--- START ---

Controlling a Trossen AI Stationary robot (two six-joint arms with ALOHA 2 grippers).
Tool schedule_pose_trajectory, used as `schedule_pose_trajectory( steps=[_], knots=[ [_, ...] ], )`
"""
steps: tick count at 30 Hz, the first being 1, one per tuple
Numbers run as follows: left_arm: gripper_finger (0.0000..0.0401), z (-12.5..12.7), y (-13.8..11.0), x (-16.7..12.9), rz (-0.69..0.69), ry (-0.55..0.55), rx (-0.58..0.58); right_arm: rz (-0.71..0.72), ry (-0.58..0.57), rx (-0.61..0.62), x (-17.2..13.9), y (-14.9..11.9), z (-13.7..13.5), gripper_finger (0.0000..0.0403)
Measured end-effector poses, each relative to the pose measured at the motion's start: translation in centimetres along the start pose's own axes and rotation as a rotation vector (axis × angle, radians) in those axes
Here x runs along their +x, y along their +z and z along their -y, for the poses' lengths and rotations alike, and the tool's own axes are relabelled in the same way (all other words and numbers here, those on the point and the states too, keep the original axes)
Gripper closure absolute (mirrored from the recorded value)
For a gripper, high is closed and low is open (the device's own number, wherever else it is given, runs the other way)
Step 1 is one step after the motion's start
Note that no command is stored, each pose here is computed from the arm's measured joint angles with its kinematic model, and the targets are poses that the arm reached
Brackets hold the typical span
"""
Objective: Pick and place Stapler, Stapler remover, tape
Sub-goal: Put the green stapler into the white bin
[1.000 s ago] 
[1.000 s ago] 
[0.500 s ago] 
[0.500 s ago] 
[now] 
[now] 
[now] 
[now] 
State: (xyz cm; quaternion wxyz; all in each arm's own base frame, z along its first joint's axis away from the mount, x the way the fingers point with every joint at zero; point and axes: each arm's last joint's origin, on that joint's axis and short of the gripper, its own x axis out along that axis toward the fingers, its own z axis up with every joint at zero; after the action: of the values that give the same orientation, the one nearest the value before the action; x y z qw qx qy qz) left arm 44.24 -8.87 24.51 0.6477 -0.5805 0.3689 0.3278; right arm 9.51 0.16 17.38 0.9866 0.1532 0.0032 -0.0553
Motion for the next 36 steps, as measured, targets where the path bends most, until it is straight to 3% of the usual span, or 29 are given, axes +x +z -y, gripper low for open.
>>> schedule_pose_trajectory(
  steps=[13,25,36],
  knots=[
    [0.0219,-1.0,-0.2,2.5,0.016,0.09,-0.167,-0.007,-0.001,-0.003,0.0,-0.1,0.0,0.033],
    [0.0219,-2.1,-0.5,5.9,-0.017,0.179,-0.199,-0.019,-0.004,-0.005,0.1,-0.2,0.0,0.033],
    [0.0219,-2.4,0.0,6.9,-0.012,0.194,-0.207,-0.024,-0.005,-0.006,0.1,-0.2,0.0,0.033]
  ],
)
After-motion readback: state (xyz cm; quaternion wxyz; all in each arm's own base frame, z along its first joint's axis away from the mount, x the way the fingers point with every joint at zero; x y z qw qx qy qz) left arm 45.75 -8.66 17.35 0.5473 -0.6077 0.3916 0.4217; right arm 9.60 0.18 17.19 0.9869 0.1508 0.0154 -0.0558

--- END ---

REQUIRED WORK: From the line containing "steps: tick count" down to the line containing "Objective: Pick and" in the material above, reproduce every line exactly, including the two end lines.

WRITTEN ANSWER:
steps: tick count at 30 Hz, the first being 1, one per tuple
Numbers run as follows: left_arm: gripper_finger (0.0000..0.0401), z (-12.5..12.7), y (-13.8..11.0), x (-16.7..12.9), rz (-0.69..0.69), ry (-0.55..0.55), rx (-0.58..0.58); right_arm: rz (-0.71..0.72), ry (-0.58..0.57), rx (-0.61..0.62), x (-17.2..13.9), y (-14.9..11.9), z (-13.7..13.5), gripper_finger (0.0000..0.0403)
Measured end-effector poses, each relative to the pose measured at the motion's start: translation in centimetres along the start pose's own axes and rotation as a rotation vector (axis × angle, radians) in those axes
Here x runs along their +x, y along their +z and z along their -y, for the poses' lengths and rotations alike, and the tool's own axes are relabelled in the same way (all other words and numbers here, those on the point and the states too, keep the original axes)
Gripper closure absolute (mirrored from the recorded value)
For a gripper, high is closed and low is open (the device's own number, wherever else it is given, runs the other way)
Step 1 is one step after the motion's start
Note that no command is stored, each pose here is computed from the arm's measured joint angles with its kinematic model, and the targets are poses that the arm reached
Brackets hold the typical span
"""
Objective: Pick and place Stapler, Stapler remover, tape

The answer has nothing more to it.